Linux Kernel Tracing (/sys/kernel/tracing)
Table of contents:
General information
If /sys/kernel/tracing is not available we may mount it with the following command:
mount -t tracefs nodev /sys/kernel/tracing
Writing to the buffer (trace / trace_pipe) is enabled globally by writing 1 to the file /sys/kernel/tracing/tracing_on (default value). If we write 0, traces are still set up, but the kernel stops writing to the buffer. This is like a pause.
Collecting events
The list of events is available in the available_events file. We enable the tracer by sending the name to the set_event file or by setting 1 in the enabled file for events in the events directory (e.g., enabled in events/ will enable all events):
# events only
echo nop > current_tracer
# clear trace
echo > trace
# enable events
echo 1 > /sys/kernel/tracing/events/sched/sched_process_exec/enable
echo 1 > /sys/kernel/tracing/events/sched/sched_process_fork/enable
# continuous reading or periodically cat /sys/kernel/tracing/trace
cat /sys/kernel/tracing/trace_pipe
# disable all events
echo 0 > /sys/kernel/tracing/events/enable
Using the trace_event=[event-list] option in boot options we can enable very early tracing.

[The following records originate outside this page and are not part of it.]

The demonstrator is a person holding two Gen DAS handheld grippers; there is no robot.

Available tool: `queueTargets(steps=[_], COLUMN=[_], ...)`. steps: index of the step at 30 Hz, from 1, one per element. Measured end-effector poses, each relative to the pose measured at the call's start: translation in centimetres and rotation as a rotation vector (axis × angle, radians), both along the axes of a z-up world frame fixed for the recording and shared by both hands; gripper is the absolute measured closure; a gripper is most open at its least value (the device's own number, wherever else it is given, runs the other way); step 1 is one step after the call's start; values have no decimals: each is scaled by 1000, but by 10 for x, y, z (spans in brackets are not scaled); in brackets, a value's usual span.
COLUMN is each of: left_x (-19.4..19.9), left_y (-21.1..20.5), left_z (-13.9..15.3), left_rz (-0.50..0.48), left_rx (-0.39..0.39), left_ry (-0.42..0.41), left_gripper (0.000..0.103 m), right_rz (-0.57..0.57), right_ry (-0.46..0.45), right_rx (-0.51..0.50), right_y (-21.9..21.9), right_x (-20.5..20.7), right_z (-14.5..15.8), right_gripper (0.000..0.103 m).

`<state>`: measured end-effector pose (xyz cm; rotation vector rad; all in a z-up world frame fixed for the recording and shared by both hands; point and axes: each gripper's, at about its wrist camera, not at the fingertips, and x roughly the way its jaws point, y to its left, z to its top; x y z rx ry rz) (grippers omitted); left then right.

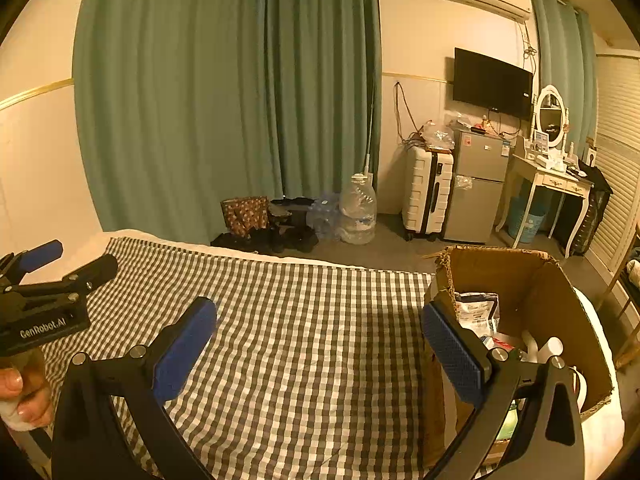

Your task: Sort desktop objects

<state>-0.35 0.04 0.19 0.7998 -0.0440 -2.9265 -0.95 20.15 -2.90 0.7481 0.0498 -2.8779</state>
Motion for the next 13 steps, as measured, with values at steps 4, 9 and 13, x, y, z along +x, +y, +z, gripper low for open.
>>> queueTargets(steps=[4, 9, 13], left_x=[0, 5, 6], left_y=[1, 4, 6], left_z=[-3, -5, -4], left_rz=[-5, -9, -15], left_rx=[14, 24, 26], left_ry=[-6, -2, 0], left_gripper=[0, 0, 0], right_rz=[8, 10, 12], right_ry=[-5, -4, -4], right_rx=[-6, -10, -4], right_y=[-2, -7, -11], right_x=[1, 2, 2], right_z=[-2, -1, -2], right_gripper=[0, 0, 0])
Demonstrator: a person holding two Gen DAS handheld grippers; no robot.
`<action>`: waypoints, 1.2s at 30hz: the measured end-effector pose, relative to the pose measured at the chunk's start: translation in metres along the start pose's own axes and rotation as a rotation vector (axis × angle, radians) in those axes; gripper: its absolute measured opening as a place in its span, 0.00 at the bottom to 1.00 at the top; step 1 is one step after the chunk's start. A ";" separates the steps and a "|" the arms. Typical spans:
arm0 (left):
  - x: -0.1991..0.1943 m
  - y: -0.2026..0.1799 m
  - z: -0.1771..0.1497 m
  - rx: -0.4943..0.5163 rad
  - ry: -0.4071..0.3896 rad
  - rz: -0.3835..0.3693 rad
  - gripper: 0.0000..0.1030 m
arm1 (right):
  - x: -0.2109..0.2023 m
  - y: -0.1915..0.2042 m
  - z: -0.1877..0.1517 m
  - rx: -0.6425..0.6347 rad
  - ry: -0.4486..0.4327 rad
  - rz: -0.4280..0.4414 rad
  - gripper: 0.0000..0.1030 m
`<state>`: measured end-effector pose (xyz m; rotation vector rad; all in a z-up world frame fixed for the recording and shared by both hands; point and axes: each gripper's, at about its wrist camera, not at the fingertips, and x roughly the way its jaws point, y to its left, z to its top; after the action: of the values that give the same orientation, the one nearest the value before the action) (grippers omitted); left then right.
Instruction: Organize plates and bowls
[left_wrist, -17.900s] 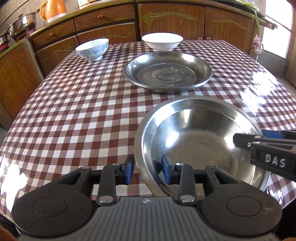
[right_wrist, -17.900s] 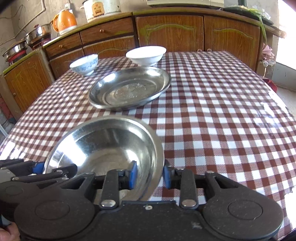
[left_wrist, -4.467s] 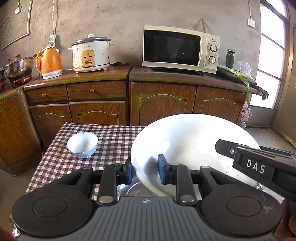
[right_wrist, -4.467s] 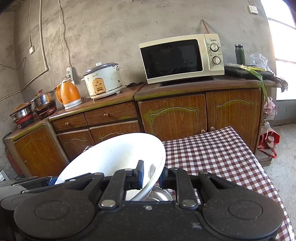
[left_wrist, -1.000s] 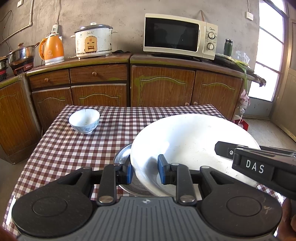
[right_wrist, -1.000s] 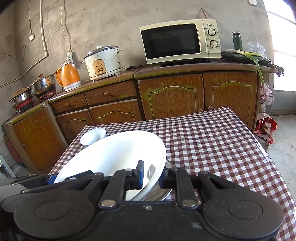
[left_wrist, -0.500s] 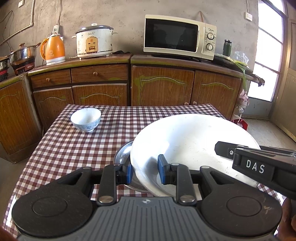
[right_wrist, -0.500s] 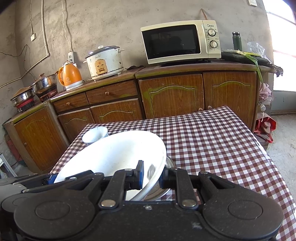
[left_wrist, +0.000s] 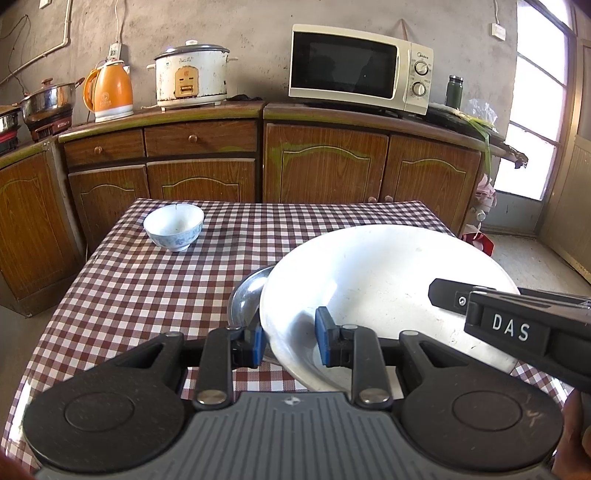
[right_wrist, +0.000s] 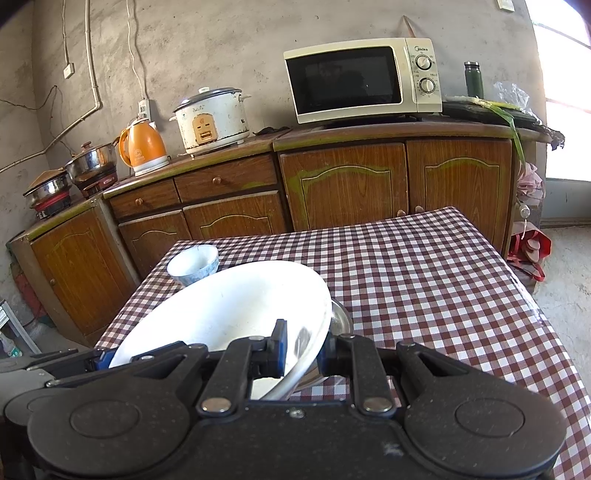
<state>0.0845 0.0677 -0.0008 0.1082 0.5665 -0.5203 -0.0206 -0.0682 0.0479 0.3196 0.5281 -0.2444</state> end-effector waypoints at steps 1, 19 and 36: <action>0.000 0.000 -0.001 -0.002 0.001 -0.001 0.26 | 0.000 0.000 -0.001 -0.001 0.001 0.000 0.21; 0.001 -0.001 -0.016 -0.004 0.027 -0.003 0.26 | -0.002 -0.002 -0.015 0.003 0.020 -0.004 0.21; 0.003 0.000 -0.032 -0.010 0.067 -0.004 0.26 | 0.002 -0.001 -0.032 0.005 0.060 -0.004 0.21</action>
<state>0.0710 0.0739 -0.0295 0.1155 0.6344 -0.5188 -0.0336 -0.0579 0.0199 0.3316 0.5873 -0.2409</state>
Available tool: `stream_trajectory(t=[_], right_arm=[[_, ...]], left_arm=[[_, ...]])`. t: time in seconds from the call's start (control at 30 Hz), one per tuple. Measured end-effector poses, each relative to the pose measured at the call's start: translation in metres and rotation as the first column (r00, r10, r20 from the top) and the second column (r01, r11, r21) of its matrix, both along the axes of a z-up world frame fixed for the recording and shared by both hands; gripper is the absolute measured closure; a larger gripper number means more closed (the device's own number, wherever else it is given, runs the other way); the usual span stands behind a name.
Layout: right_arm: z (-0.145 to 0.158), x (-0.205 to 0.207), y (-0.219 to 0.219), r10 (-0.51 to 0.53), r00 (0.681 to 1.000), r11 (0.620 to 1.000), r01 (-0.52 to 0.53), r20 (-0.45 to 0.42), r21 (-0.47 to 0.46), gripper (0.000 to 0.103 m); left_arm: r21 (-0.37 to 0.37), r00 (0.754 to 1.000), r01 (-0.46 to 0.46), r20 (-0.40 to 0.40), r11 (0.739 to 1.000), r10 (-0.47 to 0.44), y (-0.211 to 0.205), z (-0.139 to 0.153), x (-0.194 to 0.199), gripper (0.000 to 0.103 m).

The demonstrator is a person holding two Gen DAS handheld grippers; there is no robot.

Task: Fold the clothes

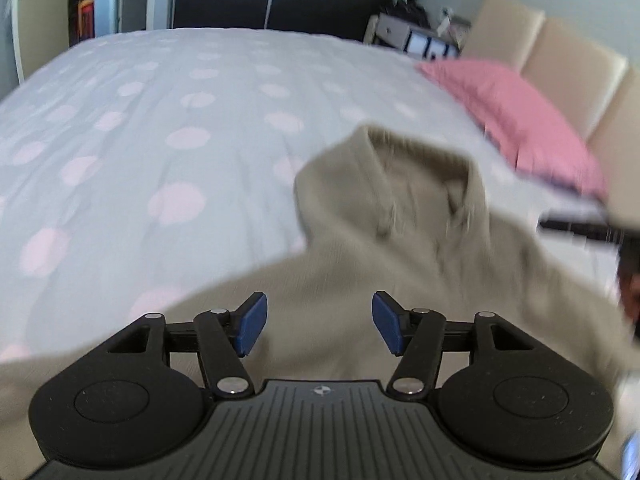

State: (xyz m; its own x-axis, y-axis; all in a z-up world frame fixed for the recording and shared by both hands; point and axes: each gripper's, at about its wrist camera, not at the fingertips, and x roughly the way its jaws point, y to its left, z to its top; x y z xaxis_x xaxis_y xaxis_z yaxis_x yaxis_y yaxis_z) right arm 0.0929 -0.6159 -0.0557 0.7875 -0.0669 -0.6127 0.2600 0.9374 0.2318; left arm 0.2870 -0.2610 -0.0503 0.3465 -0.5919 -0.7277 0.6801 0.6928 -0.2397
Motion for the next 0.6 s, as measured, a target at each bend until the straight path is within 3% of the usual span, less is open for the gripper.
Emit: stream_trajectory(t=[0.07, 0.2, 0.3, 0.4, 0.6], right_arm=[[-0.002, 0.014, -0.011, -0.045, 0.999, 0.998, 0.046, -0.014, 0.050, 0.039], [-0.006, 0.039, -0.032, -0.126, 0.992, 0.984, 0.128, -0.031, 0.122, 0.038], [-0.009, 0.059, -0.043, -0.164, 0.986, 0.977, 0.168, -0.041, 0.135, 0.038], [-0.008, 0.080, -0.051, -0.191, 0.981, 0.975, 0.194, -0.039, 0.108, 0.033], [-0.009, 0.123, -0.050, -0.183, 0.981, 0.983, 0.184, -0.062, 0.003, 0.033]], left_arm=[[-0.026, 0.999, -0.015, -0.033, 1.000, 0.014, -0.018, -0.001, 0.022, 0.042], [-0.053, 0.999, -0.037, -0.028, 0.998, 0.036, -0.053, -0.007, 0.053, 0.041], [-0.080, 0.995, -0.052, -0.090, 0.995, 0.045, -0.081, -0.019, 0.074, 0.040], [-0.063, 0.997, -0.059, -0.060, 0.996, 0.055, -0.111, -0.027, 0.077, 0.040], [0.015, 0.997, -0.074, 0.033, 0.997, 0.073, -0.169, -0.043, 0.084, 0.040]])
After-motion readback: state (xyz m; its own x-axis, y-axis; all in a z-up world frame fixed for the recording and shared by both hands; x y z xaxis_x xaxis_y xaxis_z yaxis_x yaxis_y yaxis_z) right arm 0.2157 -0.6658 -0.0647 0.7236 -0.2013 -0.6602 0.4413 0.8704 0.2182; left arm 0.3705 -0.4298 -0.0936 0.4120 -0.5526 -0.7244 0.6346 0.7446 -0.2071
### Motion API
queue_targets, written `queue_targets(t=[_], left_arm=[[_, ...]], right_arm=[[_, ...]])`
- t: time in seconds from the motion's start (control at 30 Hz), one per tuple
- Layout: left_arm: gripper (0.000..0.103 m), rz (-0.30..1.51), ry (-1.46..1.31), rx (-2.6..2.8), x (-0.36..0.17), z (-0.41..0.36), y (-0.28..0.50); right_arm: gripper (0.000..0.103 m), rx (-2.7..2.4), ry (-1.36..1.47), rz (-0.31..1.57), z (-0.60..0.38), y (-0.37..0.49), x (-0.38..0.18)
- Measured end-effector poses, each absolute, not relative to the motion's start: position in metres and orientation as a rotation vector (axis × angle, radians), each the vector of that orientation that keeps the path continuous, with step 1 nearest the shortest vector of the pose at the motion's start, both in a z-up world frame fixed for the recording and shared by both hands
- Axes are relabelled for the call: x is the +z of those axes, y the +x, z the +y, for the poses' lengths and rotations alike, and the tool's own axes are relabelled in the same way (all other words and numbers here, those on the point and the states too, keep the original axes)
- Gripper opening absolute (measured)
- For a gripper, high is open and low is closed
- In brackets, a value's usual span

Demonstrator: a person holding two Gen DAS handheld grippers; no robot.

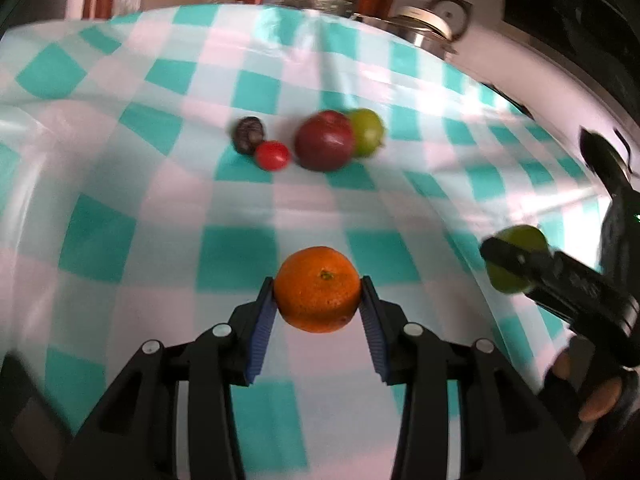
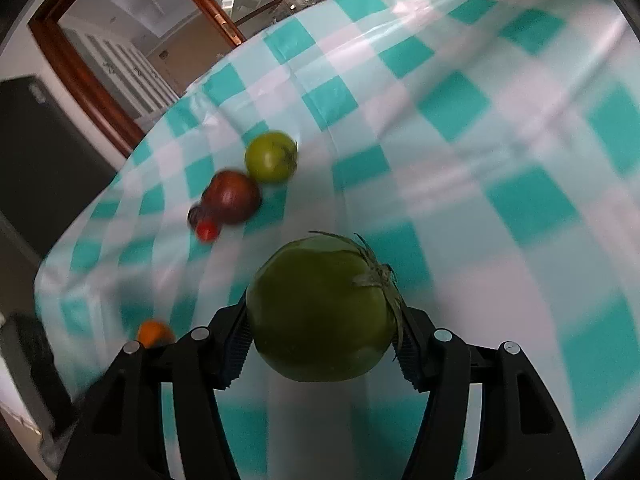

We can filter events by fields using the filter file in the given event’s directory (events/). Additionally, filtering by PIDs is possible through the set_event_pid file. To automatically filter forks and remove PIDs of processes that have ended, you can set the event-fork option:
echo 1 > options/event-fork
echo $$
# 3187
echo 3187 > set_event_pid
# clear trace
echo > trace
# start tracing
echo 1 > events/sched/enable
bash
# in bash
# [me@testbox tmp]$ echo $$
# 7519
cat set_event_pid
# 3187
# 7519
cat trace
# disable tracing
echo 0 > events/enable
Collected events can be found in /sys/kernel/tracing/trace (collection of recent events, for reading by us, new line clears it) or /sys/kernel/tracing/trace_pipe (event stream, events disappear after reading). Description of event fields can be found in the given event’s directory, in the format file, e.g.:
cat events/sched/sched_process_exec/format
# name: sched_process_exec
# ID: 322
# format:
# field:unsigned short common_type; offset:0; size:2; signed:0;
# field:unsigned char common_flags; offset:2; size:1; signed:0;
# field:unsigned char common_preempt_count; offset:3; size:1; signed:0;
# field:int common_pid; offset:4; size:4; signed:1;
#
# field:__data_loc char[] filename; offset:8; size:4; signed:0;
# field:pid_t pid; offset:12; size:4; signed:1;
# field:pid_t old_pid; offset:16; size:4; signed:1;
#
# print fmt: "filename=%s pid=%d old_pid=%d", __get_str(filename), REC->pid, REC->old_pid
Function tracing
Function tracing feature should be enabled by default and it is controlled using kernel.ftrace global switch. To enable it, run:
sysctl kernel.ftrace_enabled=1
Events/function calls can be collected either aggregated (less invasive) or sequentially.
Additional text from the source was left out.